Work request
Set down, unchanged, the line holding "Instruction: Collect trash" and all lines that follow it to the end of the material, leaving pictures out.

Provided data
*** Block opens ***

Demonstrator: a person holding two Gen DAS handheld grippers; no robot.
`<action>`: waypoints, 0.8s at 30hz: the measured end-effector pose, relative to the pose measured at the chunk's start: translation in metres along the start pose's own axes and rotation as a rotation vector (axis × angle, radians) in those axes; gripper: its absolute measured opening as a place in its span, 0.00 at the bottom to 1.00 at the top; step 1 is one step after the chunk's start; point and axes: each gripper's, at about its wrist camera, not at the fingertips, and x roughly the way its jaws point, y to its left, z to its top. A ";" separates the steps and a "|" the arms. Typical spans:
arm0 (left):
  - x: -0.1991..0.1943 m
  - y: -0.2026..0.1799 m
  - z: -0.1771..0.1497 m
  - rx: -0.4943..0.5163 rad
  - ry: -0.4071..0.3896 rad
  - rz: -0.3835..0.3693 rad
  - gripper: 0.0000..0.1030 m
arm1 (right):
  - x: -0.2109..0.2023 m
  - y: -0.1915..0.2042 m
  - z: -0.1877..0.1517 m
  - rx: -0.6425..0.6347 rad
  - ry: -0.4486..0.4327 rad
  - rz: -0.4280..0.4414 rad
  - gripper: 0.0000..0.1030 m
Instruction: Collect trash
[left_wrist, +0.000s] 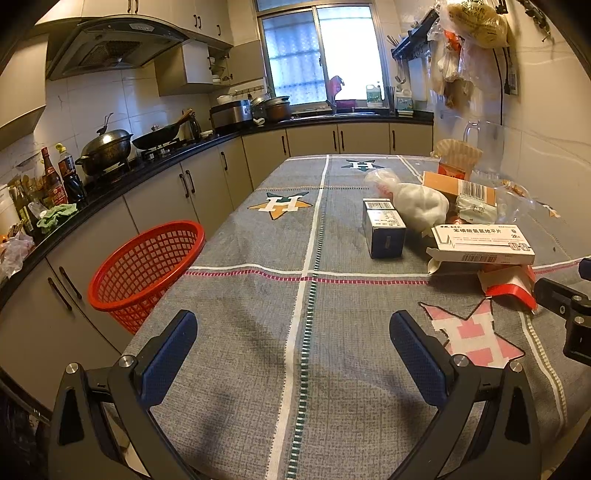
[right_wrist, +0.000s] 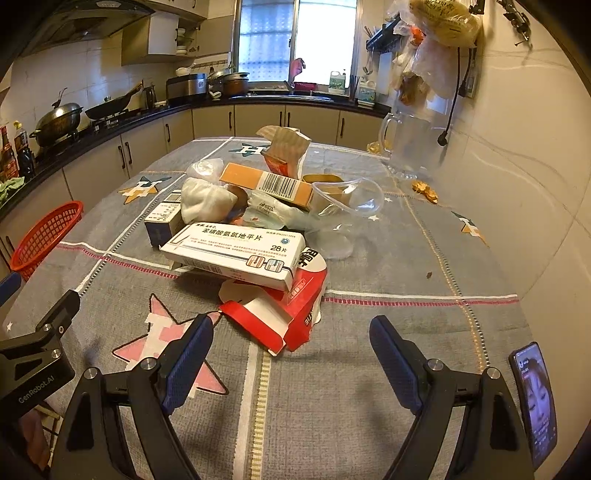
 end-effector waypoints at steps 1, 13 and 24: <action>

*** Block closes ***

Written solution
Instruction: Collect trash
[left_wrist, +0.000s] 
[right_wrist, +0.000s] 
 end-effector waypoints at steps 1, 13 and 24: <action>

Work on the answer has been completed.